FactorOptimisticBase CaseConservative
Implementation TimelineAcceleratedSteadyDelayed
Market AdoptionWidespreadSelectiveLimited
Technology EvolutionRapidProgressiveIncremental
Regulatory EnvironmentSupportiveBalancedRestrictive
Business ImpactTransformativeSignificantModest

Transformational Impact

Redefinition of knowledge work, automation of creative processes. This evolution will necessitate significant changes in organizational structures, talent development, and strategic planning processes.

The convergence of multiple technological trends—including artificial intelligence, quantum computing, and ubiquitous connectivity—will create both unprecedented security challenges and innovative defensive capabilities.

Implementation Challenges

Ethical concerns, computing resource limitations, talent shortages. Organizations will need to develop comprehensive change management strategies to successfully navigate these transitions.

Regulatory uncertainty, particularly around emerging technologies like AI in security applications, will require flexible security architectures that can adapt to evolving compliance requirements.

Key Innovations to Watch

Multimodal learning, resource-efficient AI, transparent decision systems. Organizations should monitor these developments closely to maintain competitive advantages and effective security postures.

Strategic investments in research partnerships, technology pilots, and talent development will position forward-thinking organizations to leverage these innovations early in their development cycle.

Technical Glossary

Key technical terms and definitions to help understand the technologies discussed in this article.

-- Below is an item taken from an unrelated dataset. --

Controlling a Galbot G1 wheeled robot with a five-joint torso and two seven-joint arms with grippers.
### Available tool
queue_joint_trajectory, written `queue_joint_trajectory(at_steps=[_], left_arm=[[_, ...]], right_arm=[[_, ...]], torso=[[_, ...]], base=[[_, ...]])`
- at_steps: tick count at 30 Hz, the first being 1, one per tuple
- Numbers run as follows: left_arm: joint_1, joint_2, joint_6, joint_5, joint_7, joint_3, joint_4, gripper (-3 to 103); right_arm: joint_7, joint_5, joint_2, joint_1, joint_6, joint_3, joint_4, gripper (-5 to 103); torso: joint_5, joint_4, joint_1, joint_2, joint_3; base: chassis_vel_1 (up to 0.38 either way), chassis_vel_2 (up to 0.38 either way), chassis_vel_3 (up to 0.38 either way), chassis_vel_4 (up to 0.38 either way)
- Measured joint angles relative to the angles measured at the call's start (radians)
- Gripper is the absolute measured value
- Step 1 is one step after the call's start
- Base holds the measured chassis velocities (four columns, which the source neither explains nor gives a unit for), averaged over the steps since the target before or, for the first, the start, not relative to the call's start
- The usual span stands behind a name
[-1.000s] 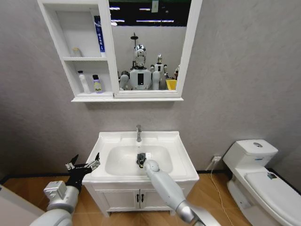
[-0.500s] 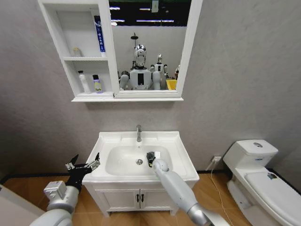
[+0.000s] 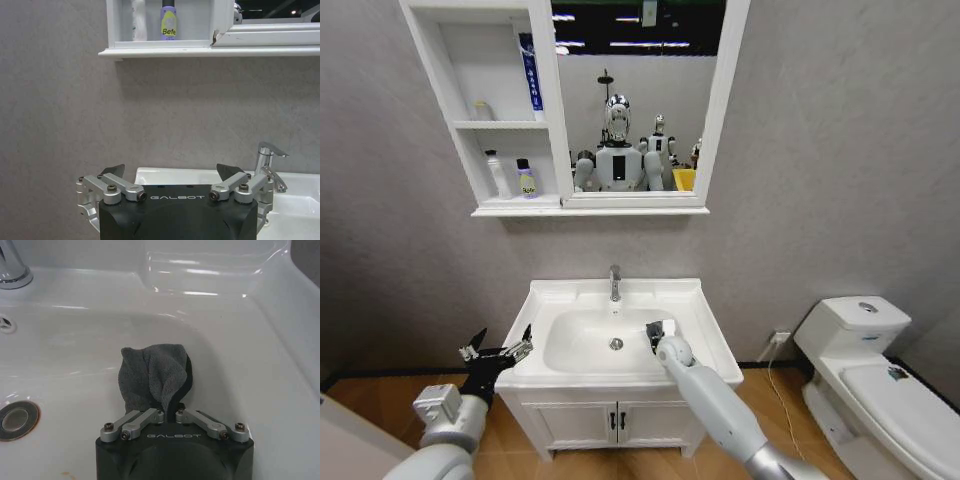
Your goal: Move facial cleanser and shampoo from washbasin to cabinet, then wipe washbasin with towel.
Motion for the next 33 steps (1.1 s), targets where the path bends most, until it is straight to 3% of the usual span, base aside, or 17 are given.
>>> queue_joint_trajectory(at_steps=[17, 23, 27, 33], left_arm=[[0.000, 0.000, 0.000, 0.000, 0.000, 0.000, 0.000, 100], [0.000, 0.000, 0.000, 0.000, 0.000, 0.000, 0.000, 100], [0.000, 0.000, 0.000, 0.000, 0.000, 0.000, 0.000, 100], [0.000, 0.000, 0.000, 0.000, 0.000, 0.000, 0.000, 100]], right_arm=[[-0.050, -0.169, -0.114, -0.008, 0.032, 0.036, 0.171, 5], [-0.175, -0.246, -0.149, 0.026, 0.084, 0.098, 0.085, 5], [-0.313, -0.292, -0.178, 0.079, 0.188, 0.124, -0.023, 5], [-0.417, -0.301, -0.164, 0.113, 0.303, 0.116, -0.102, 5]], torso=[[-0.0003, -0.0002, 0.000, 0.000, 0.000], [-0.0001, -0.0003, 0.000, 0.000, 0.000], [-0.0002, -0.0004, 0.000, 0.000, 0.000], [-0.0002, -0.0003, 0.000, 0.000, 0.000]], base=[[0.000, 0.000, 0.000, 0.000], [0.000, 0.000, 0.000, 0.000], [0.000, 0.000, 0.000, 0.000], [0.000, 0.000, 0.000, 0.000]])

Understanding the following technical concepts is essential for grasping the full implications of the security threats and defensive measures discussed in this article. These definitions provide context for both technical and non-technical readers.

Filter by difficulty:

platform intermediate

algorithm Platforms provide standardized environments that reduce development complexity and enable ecosystem growth through shared functionality and integration capabilities.

reinforcement learning intermediate

interface

algorithm intermediate

platform

large language model intermediate

encryption

interface intermediate

API Well-designed interfaces abstract underlying complexity while providing clearly defined methods for interaction between different system components.

API beginner

cloud computing APIs serve as the connective tissue in modern software architectures, enabling different applications and services to communicate and share data according to defined protocols and data formats.
API concept visualizationHow APIs enable communication between different software systems
Example: Cloud service providers like AWS, Google Cloud, and Azure offer extensive APIs that allow organizations to programmatically provision and manage infrastructure and services.